Pre-covid - an entire working team is clustered in the same office and have desks near each other. People collaborate via in-person meetings, hallway conversations and general proximity.
During covid - hiring is mostly remote since companies figure they don't have to be constrained by geography anymore. Employees work at home and collaborate over Zoom meetings. It's difficult at first but everyone adjusts. Productivity is allegedly lower, partly due to the remote nature, partly because employees are slacking off.
Now - employers start mandating return to office. Teams are still distributed, so rather than collaborating via physical proximity employees have to spend their day trying to find meeting rooms and sitting on Zoom, just in the office instead of their homes.
Is the company actually more productive now? Some McKinsey consultant has a slide deck showing that it has gone up from 6.5 to 7.2, so the bosses all pat themselves on the back.
I literally had a customer decline a meeting today with this as the reason:
"Couldnt find a proper space to conduct the meeting"

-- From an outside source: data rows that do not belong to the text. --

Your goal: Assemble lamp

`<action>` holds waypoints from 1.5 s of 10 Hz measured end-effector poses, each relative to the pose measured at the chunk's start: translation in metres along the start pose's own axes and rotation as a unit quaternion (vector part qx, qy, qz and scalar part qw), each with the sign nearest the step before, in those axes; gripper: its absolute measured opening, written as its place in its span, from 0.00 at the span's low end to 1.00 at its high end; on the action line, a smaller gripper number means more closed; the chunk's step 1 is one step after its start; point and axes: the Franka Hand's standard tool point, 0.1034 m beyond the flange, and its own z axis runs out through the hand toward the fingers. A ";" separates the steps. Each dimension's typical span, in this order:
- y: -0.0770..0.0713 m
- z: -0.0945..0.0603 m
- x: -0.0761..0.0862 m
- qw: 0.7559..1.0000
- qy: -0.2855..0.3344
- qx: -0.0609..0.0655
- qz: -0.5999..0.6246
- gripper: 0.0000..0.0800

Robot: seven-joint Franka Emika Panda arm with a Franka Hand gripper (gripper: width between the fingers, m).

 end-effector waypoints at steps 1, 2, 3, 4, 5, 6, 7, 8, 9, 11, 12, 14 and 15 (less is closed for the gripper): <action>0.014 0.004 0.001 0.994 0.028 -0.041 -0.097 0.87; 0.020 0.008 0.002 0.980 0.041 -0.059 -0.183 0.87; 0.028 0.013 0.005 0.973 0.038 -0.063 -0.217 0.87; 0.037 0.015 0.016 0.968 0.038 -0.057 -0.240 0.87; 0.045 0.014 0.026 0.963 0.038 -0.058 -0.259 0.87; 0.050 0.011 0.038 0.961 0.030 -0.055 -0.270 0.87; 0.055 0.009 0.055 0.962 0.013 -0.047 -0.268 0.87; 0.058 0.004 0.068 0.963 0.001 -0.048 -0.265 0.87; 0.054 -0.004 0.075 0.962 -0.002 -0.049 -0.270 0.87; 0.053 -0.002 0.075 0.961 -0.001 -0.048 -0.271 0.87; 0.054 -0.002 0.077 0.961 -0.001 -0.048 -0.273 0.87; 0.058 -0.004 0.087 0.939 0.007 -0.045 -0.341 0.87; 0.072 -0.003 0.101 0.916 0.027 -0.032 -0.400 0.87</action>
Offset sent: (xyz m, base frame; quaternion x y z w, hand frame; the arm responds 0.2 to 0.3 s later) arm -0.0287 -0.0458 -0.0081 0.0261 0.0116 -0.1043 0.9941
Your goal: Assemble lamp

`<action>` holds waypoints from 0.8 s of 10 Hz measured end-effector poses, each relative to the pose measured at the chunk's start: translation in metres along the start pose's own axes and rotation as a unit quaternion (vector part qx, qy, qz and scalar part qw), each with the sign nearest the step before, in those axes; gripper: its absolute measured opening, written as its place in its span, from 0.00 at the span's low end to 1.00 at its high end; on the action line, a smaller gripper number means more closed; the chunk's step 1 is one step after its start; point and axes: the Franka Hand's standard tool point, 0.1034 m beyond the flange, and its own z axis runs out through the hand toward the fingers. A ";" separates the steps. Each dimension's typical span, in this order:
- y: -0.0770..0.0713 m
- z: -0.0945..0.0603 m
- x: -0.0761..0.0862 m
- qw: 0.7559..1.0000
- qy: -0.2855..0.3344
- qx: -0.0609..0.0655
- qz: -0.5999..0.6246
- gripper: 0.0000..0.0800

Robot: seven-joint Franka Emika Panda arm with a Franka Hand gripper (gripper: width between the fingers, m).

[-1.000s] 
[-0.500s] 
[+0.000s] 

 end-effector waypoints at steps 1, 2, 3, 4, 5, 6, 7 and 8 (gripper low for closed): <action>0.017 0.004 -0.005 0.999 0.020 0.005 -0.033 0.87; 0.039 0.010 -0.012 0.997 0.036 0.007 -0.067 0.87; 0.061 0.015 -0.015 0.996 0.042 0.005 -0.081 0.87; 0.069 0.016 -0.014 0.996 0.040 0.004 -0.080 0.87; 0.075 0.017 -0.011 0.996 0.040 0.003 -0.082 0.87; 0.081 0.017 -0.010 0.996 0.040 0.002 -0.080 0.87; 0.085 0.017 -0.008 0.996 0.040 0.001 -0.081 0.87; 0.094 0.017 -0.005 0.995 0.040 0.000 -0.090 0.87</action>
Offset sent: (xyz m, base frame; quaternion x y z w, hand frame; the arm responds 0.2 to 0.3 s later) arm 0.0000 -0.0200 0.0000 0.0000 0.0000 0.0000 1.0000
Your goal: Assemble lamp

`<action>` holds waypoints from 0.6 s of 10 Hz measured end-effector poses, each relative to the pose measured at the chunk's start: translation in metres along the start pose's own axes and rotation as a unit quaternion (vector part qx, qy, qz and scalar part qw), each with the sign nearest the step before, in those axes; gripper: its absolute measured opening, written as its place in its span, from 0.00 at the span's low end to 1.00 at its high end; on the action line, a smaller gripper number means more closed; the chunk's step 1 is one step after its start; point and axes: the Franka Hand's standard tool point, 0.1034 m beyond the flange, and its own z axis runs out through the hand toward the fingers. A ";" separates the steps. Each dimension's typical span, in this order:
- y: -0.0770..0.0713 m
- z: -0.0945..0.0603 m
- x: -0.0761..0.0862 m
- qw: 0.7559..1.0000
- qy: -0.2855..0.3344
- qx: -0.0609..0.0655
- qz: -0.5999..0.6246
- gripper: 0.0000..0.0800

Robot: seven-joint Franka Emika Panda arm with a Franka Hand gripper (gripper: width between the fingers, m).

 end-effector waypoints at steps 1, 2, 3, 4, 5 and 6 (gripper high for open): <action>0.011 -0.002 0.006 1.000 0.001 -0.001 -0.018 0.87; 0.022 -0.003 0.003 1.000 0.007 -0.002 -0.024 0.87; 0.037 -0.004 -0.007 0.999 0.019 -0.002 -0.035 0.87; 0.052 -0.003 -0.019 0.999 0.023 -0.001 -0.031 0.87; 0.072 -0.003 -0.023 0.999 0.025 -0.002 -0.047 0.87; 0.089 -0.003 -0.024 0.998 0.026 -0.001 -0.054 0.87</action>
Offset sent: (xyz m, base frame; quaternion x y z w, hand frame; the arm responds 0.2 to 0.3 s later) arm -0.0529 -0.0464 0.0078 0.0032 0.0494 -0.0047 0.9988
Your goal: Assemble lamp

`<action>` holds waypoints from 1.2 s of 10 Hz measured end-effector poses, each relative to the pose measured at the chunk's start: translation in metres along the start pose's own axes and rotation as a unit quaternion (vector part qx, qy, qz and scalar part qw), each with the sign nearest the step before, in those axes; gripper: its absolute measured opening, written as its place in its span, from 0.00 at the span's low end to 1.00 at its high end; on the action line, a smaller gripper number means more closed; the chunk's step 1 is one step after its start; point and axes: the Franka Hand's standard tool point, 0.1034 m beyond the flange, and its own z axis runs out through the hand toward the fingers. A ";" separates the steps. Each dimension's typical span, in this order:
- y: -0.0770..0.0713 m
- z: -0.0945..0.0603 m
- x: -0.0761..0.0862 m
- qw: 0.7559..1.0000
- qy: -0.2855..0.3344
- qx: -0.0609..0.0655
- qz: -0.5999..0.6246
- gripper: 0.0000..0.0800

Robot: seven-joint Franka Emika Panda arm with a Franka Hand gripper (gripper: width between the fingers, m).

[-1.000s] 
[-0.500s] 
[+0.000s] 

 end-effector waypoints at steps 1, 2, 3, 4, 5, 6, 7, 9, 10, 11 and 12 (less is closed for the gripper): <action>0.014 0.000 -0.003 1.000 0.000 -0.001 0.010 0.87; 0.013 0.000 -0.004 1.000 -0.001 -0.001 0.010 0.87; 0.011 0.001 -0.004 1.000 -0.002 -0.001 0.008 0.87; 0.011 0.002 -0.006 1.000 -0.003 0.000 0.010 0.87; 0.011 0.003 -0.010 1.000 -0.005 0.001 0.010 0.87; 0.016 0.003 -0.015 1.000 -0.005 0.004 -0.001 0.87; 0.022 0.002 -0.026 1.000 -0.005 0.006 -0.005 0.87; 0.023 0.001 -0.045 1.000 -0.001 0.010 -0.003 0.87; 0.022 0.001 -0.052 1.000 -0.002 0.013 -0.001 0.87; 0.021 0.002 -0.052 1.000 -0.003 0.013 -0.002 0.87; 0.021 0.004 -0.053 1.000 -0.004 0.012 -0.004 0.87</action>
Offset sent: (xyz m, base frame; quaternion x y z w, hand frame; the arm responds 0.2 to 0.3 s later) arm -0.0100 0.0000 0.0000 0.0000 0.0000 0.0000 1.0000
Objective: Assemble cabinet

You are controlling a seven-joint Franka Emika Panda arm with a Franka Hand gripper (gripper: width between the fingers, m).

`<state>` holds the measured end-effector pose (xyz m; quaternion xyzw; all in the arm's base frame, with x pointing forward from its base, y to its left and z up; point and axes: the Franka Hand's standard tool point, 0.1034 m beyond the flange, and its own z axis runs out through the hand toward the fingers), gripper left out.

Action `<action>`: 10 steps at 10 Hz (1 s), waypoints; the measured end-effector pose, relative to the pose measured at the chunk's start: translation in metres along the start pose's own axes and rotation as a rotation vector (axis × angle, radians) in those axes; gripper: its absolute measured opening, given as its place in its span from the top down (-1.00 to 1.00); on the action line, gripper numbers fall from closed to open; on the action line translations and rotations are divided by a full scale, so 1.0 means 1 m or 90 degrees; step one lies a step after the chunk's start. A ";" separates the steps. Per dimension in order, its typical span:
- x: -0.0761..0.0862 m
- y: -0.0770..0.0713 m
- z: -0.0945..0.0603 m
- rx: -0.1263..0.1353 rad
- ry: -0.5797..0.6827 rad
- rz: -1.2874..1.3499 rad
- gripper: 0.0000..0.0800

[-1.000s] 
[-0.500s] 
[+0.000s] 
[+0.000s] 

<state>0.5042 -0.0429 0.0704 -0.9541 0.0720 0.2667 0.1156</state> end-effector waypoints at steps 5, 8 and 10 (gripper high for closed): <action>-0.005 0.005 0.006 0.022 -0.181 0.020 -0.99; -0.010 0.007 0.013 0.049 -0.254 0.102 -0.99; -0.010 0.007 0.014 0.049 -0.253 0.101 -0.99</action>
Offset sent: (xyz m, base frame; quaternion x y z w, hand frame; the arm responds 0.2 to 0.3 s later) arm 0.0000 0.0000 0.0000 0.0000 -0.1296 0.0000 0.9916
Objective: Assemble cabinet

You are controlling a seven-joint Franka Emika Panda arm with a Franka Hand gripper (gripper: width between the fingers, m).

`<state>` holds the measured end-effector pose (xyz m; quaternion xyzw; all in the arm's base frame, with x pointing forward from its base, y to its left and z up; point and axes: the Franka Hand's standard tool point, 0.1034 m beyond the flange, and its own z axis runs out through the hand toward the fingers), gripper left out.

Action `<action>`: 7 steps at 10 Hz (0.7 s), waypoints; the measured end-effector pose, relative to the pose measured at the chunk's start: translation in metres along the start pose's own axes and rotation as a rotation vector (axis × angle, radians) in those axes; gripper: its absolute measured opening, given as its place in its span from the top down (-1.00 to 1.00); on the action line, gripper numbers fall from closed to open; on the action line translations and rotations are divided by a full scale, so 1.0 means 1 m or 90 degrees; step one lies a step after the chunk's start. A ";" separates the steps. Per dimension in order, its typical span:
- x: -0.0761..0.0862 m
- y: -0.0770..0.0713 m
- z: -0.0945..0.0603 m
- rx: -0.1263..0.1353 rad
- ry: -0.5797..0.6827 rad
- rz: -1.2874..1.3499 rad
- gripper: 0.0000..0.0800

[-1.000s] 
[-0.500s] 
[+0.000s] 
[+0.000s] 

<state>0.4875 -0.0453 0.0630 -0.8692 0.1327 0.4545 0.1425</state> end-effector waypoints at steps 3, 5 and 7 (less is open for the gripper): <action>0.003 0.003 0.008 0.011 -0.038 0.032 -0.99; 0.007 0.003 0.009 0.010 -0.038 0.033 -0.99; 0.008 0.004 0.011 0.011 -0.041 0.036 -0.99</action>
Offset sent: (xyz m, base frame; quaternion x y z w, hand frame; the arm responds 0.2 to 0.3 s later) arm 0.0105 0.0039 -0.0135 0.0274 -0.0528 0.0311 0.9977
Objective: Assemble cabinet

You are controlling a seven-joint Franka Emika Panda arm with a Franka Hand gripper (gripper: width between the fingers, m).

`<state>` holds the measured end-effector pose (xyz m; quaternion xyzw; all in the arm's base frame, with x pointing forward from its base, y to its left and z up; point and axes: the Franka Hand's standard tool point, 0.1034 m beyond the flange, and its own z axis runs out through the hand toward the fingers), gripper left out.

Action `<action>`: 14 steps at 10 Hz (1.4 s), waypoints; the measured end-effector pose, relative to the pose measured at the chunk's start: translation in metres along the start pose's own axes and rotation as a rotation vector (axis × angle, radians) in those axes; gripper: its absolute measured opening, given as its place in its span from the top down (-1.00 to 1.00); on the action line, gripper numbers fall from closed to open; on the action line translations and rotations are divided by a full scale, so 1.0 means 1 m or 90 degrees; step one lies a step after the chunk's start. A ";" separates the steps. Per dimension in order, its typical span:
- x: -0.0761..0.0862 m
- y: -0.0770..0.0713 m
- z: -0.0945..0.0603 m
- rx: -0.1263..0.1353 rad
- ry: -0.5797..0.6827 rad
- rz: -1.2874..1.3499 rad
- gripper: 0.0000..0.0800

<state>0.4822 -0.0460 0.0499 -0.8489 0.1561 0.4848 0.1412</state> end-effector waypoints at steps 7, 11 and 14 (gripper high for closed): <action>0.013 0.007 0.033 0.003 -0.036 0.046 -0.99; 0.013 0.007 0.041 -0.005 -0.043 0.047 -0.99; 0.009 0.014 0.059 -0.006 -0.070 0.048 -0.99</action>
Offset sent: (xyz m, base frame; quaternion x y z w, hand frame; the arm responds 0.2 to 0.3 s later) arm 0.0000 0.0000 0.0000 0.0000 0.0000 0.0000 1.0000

I work in a post Covid office and even with about 1 to 6 ratio of desks to rooms, along just as many fart pods, it can be a struggle to find space during peak hours.
None of these executives are using data driven decisions. It’s said as much in the memo. It’s vibes based.
I suspect there’s more at play with this. Maybe they’re expecting attrition from this and that’s their actual goal. They never reveal their core intentions.
A lot of us have worked remote for a long time - I did it 2004 - 2007, and 2015-present. Sometimes across many time zones. The issue is with (lack of) leadership, and specifically lack of accountability for leadership.
My personal experience has been that teams were not in close physical contact since about 1994. Basically since the internet became ubiquitous. In 1999 I was working in an office in Silicon Valley and realized that I never sat across the table from any of the people I was working with. Some were in other buildings around the campus. Some were in France. Some were in the field. Some were down the hall on the same floor, but if you wandered over to talk to them chances were they weren't in their cube. So I decided to move to Montana. COVID occurred 21 years later.
> Pre-covid - an entire working team is clustered in the same office
Just a reminder that there were plenty of great distributed teams long before Covid. I had had only a few "in office" jobs in my pre-covid career (and generally found collaboration better on remote teams, though goofing off has a bit harder to organize).
I also find it funny that somehow software engineers completely forget about the existence of open source software which worked in a more extremely distributed fashion than any remote company I've worked for at a time when IRC and email where the only tools for remote communication. Most of the most used and most successful software was written by globally distributed teams that only met face to face every few years if ever.
This timeline you are presenting applies only to large corporate jobs, where my experience has been "work productivity" always takes a back seat to organizational theater.